_Task prompt_
Give the number of lines in the data that contain "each", and nothing more.

_Source material_
====================

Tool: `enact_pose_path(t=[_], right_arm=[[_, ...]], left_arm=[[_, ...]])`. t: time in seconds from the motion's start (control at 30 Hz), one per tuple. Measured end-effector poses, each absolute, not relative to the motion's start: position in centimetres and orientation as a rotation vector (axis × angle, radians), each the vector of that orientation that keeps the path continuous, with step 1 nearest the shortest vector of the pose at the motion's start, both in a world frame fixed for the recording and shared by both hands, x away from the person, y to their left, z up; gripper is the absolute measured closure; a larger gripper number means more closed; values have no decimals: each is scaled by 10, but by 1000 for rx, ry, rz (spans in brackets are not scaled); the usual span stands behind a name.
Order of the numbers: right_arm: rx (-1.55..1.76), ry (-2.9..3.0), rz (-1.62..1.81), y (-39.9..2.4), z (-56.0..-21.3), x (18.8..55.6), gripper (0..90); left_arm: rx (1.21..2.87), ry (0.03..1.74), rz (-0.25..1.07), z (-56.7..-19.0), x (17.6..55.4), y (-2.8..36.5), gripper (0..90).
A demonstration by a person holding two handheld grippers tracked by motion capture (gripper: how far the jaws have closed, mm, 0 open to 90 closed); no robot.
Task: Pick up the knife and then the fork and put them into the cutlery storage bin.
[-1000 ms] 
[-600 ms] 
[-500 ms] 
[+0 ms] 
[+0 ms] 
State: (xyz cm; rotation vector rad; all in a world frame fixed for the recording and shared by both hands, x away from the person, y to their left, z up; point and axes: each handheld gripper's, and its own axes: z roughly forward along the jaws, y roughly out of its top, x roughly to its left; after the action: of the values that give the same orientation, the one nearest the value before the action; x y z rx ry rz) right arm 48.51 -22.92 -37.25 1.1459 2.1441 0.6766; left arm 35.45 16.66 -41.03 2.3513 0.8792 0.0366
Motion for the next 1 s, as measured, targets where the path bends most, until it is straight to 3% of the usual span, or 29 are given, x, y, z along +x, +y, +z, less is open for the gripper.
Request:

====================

_Answer section_
2